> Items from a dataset
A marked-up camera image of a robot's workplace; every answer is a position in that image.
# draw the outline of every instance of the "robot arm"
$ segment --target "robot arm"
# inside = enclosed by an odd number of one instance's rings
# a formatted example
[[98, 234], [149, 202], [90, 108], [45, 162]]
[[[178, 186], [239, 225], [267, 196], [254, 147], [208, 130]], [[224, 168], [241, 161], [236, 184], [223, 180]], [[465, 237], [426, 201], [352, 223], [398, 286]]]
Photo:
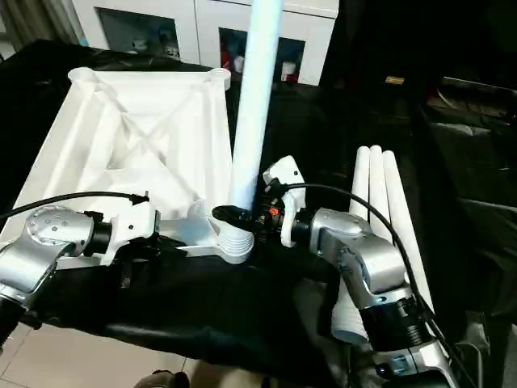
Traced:
[[0, 251], [0, 345], [56, 271], [62, 256], [103, 255], [109, 265], [119, 248], [156, 231], [158, 212], [149, 202], [103, 222], [95, 212], [48, 205], [32, 213], [21, 235]]
[[[294, 160], [281, 159], [264, 173], [266, 191], [291, 183], [293, 175], [301, 178]], [[382, 378], [408, 382], [408, 377], [420, 377], [416, 386], [422, 386], [421, 382], [433, 375], [432, 383], [441, 384], [434, 386], [458, 388], [439, 341], [430, 334], [420, 314], [398, 249], [374, 235], [360, 217], [331, 209], [301, 210], [305, 196], [286, 201], [287, 194], [282, 197], [285, 209], [275, 208], [270, 202], [260, 208], [259, 214], [233, 206], [215, 208], [213, 214], [261, 239], [279, 234], [286, 247], [305, 245], [333, 264], [359, 309], [374, 351], [376, 371]], [[294, 217], [284, 216], [293, 211]], [[284, 243], [286, 234], [290, 234], [289, 244]]]

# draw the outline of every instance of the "tile floor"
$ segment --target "tile floor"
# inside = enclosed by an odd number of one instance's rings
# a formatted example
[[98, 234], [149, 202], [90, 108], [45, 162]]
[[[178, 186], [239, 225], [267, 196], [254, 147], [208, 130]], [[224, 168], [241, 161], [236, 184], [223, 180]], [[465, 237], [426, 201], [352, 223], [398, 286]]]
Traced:
[[259, 388], [262, 377], [80, 331], [18, 325], [0, 356], [0, 388], [132, 388], [156, 369], [184, 370], [192, 388]]

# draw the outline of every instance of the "black table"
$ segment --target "black table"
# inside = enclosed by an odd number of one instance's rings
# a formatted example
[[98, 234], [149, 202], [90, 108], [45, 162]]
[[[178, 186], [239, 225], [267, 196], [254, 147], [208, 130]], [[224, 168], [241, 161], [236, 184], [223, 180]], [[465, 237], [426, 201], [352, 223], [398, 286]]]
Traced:
[[[95, 70], [205, 70], [164, 58], [36, 42], [0, 65], [5, 151], [0, 205], [9, 209], [30, 171], [69, 89], [67, 73]], [[226, 92], [233, 141], [240, 84]], [[359, 146], [378, 144], [397, 156], [439, 323], [452, 340], [465, 328], [466, 310], [480, 310], [486, 267], [473, 260], [471, 239], [439, 147], [422, 115], [411, 114], [400, 91], [377, 96], [374, 106], [342, 91], [275, 84], [261, 171], [285, 155], [306, 181], [350, 188]], [[346, 210], [334, 194], [308, 192], [310, 206]], [[337, 275], [301, 248], [269, 242], [233, 266], [217, 257], [171, 255], [138, 264], [132, 287], [120, 289], [120, 268], [60, 271], [35, 310], [41, 320], [222, 365], [237, 365], [312, 386], [331, 386], [324, 357], [310, 341], [292, 302], [302, 281], [327, 284], [320, 334], [328, 334], [328, 307]]]

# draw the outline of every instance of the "white pvc pipe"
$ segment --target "white pvc pipe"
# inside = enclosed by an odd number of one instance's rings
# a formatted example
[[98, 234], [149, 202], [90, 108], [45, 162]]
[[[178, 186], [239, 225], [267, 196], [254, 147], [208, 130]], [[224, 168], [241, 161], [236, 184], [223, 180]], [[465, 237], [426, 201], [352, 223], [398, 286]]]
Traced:
[[413, 222], [411, 221], [410, 210], [406, 202], [406, 195], [402, 186], [401, 176], [397, 167], [397, 160], [391, 151], [383, 153], [386, 189], [388, 192], [389, 212], [391, 224], [397, 231], [404, 244], [404, 248], [410, 259], [414, 277], [417, 281], [418, 290], [422, 294], [430, 308], [433, 308], [431, 292], [427, 284], [426, 273], [418, 249], [417, 238], [414, 234]]
[[[254, 0], [251, 6], [230, 185], [230, 204], [249, 210], [257, 186], [283, 8], [284, 0]], [[253, 241], [249, 232], [229, 225], [221, 228], [222, 256], [230, 263], [245, 261]]]
[[[378, 145], [370, 148], [370, 205], [375, 207], [389, 221], [388, 194], [386, 193], [385, 169], [382, 149]], [[391, 234], [384, 224], [370, 213], [372, 232], [392, 242]]]
[[[355, 158], [354, 180], [352, 193], [368, 201], [368, 177], [370, 170], [370, 149], [360, 147]], [[349, 213], [368, 220], [368, 210], [361, 204], [350, 201]], [[330, 332], [334, 338], [349, 344], [364, 344], [368, 342], [368, 335], [364, 330], [363, 319], [343, 279], [339, 280], [338, 301], [332, 309]]]
[[[352, 182], [352, 194], [368, 202], [368, 185], [370, 178], [370, 149], [362, 146], [357, 150], [355, 157], [354, 180]], [[368, 209], [354, 200], [350, 201], [350, 214], [355, 214], [368, 221]]]

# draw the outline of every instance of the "cabinet door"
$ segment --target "cabinet door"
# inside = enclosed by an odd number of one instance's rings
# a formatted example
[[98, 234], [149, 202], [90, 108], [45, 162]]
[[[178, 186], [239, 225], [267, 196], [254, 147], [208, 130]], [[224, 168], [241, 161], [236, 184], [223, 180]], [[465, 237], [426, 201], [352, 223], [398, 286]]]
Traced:
[[88, 45], [200, 63], [194, 0], [74, 0]]
[[[242, 59], [238, 57], [244, 57], [251, 7], [195, 0], [195, 10], [201, 65], [240, 70]], [[275, 80], [285, 80], [285, 74], [291, 74], [287, 79], [317, 85], [333, 28], [333, 19], [285, 11], [280, 26]]]

> Problem
Copy every entry above exactly as it stands, but leave the pictures out.

> Completed task
A marked-up camera image of a robot's workplace; every answer is a position in that image.
# draw the outline of every instance of the "robot arm"
$ segment --target "robot arm"
# inside = enclosed by an odd number of one instance's rings
# a formatted example
[[98, 234], [149, 202], [90, 108], [45, 162]]
[[[178, 186], [239, 225], [267, 196], [254, 147], [208, 130]], [[224, 168], [241, 161], [236, 184], [223, 180]], [[465, 237], [426, 201], [352, 223], [398, 286]]]
Photo:
Traced:
[[0, 251], [0, 345], [56, 271], [62, 256], [103, 255], [109, 265], [119, 248], [156, 231], [158, 212], [149, 202], [103, 222], [95, 212], [48, 205], [32, 213], [21, 235]]
[[[294, 160], [281, 159], [264, 173], [266, 191], [291, 183], [293, 175], [301, 178]], [[382, 378], [408, 382], [408, 377], [420, 377], [416, 386], [422, 386], [421, 382], [433, 375], [432, 383], [441, 384], [434, 386], [458, 388], [439, 341], [430, 334], [420, 314], [398, 249], [374, 235], [360, 217], [331, 209], [301, 210], [305, 196], [286, 201], [287, 194], [282, 197], [285, 209], [275, 208], [270, 202], [260, 208], [259, 214], [233, 206], [215, 208], [213, 214], [261, 239], [279, 234], [286, 247], [305, 245], [333, 264], [359, 309], [374, 351], [376, 371]], [[294, 217], [284, 216], [293, 211]], [[284, 243], [286, 234], [290, 234], [289, 244]]]

# draw the outline of every instance of the "tile floor"
$ segment --target "tile floor"
# inside = enclosed by an odd number of one instance's rings
# a formatted example
[[98, 234], [149, 202], [90, 108], [45, 162]]
[[[178, 186], [239, 225], [267, 196], [254, 147], [208, 130]], [[224, 168], [241, 161], [236, 184], [223, 180]], [[465, 237], [426, 201], [352, 223], [398, 286]]]
Traced:
[[259, 388], [262, 377], [80, 331], [18, 325], [0, 356], [0, 388], [132, 388], [156, 369], [184, 370], [192, 388]]

# draw the outline of every instance of the "black table"
$ segment --target "black table"
# inside = enclosed by an odd number of one instance's rings
# a formatted example
[[98, 234], [149, 202], [90, 108], [45, 162]]
[[[178, 186], [239, 225], [267, 196], [254, 147], [208, 130]], [[224, 168], [241, 161], [236, 184], [223, 180]], [[465, 237], [426, 201], [352, 223], [398, 286]]]
Traced:
[[[95, 70], [205, 70], [164, 58], [36, 42], [0, 65], [5, 151], [0, 205], [9, 209], [30, 171], [69, 89], [67, 73]], [[226, 92], [233, 141], [240, 84]], [[359, 146], [378, 144], [397, 156], [439, 323], [452, 340], [465, 328], [466, 310], [480, 310], [486, 267], [473, 260], [471, 239], [439, 147], [422, 115], [411, 114], [400, 91], [377, 96], [374, 106], [342, 91], [275, 84], [261, 171], [285, 155], [306, 181], [350, 188]], [[346, 210], [334, 194], [308, 192], [310, 206]], [[337, 275], [301, 248], [269, 242], [233, 266], [217, 257], [171, 255], [138, 264], [132, 287], [120, 289], [120, 268], [60, 271], [35, 310], [41, 320], [222, 365], [237, 365], [312, 386], [331, 386], [324, 357], [310, 341], [292, 302], [302, 281], [327, 284], [320, 334], [328, 334], [328, 307]]]

# draw the outline of every instance of the "white pvc pipe"
$ segment --target "white pvc pipe"
# inside = enclosed by an odd number of one instance's rings
# a formatted example
[[98, 234], [149, 202], [90, 108], [45, 162]]
[[[178, 186], [239, 225], [267, 196], [254, 147], [208, 130]], [[224, 168], [241, 161], [236, 184], [223, 180]], [[465, 237], [426, 201], [352, 223], [398, 286]]]
Traced:
[[413, 222], [411, 221], [410, 210], [406, 202], [406, 195], [402, 186], [401, 176], [397, 167], [397, 160], [391, 151], [383, 153], [386, 189], [388, 192], [389, 212], [391, 224], [397, 231], [404, 244], [404, 248], [410, 259], [414, 277], [417, 281], [418, 290], [422, 294], [430, 308], [433, 308], [431, 292], [427, 284], [426, 273], [418, 249], [417, 238], [414, 234]]
[[[254, 0], [251, 6], [230, 185], [230, 204], [249, 210], [257, 186], [283, 8], [284, 0]], [[253, 241], [249, 232], [229, 225], [221, 228], [222, 256], [230, 263], [245, 261]]]
[[[378, 145], [370, 148], [370, 205], [375, 207], [389, 221], [388, 194], [386, 193], [385, 169], [382, 149]], [[391, 234], [384, 224], [370, 213], [372, 232], [392, 242]]]
[[[355, 158], [354, 180], [352, 193], [368, 201], [368, 177], [370, 170], [370, 149], [360, 147]], [[349, 213], [368, 220], [368, 210], [361, 204], [350, 201]], [[330, 332], [334, 338], [349, 344], [364, 344], [368, 342], [368, 335], [364, 330], [363, 319], [343, 279], [339, 280], [338, 301], [332, 309]]]
[[[352, 182], [352, 194], [368, 202], [368, 185], [370, 178], [370, 149], [362, 146], [357, 150], [355, 157], [354, 180]], [[368, 209], [354, 200], [350, 201], [350, 214], [355, 214], [368, 221]]]

# draw the outline of every instance of the "cabinet door"
$ segment --target "cabinet door"
# inside = enclosed by an odd number of one instance's rings
# a formatted example
[[98, 234], [149, 202], [90, 108], [45, 162]]
[[[178, 186], [239, 225], [267, 196], [254, 147], [208, 130]], [[224, 168], [241, 161], [236, 184], [223, 180]], [[465, 237], [426, 201], [352, 223], [398, 286]]]
Traced:
[[88, 45], [200, 63], [194, 0], [74, 0]]
[[[242, 59], [238, 57], [244, 57], [251, 7], [195, 0], [195, 10], [201, 65], [240, 70]], [[275, 80], [285, 80], [285, 74], [291, 74], [287, 79], [317, 85], [333, 28], [333, 19], [285, 11], [280, 26]]]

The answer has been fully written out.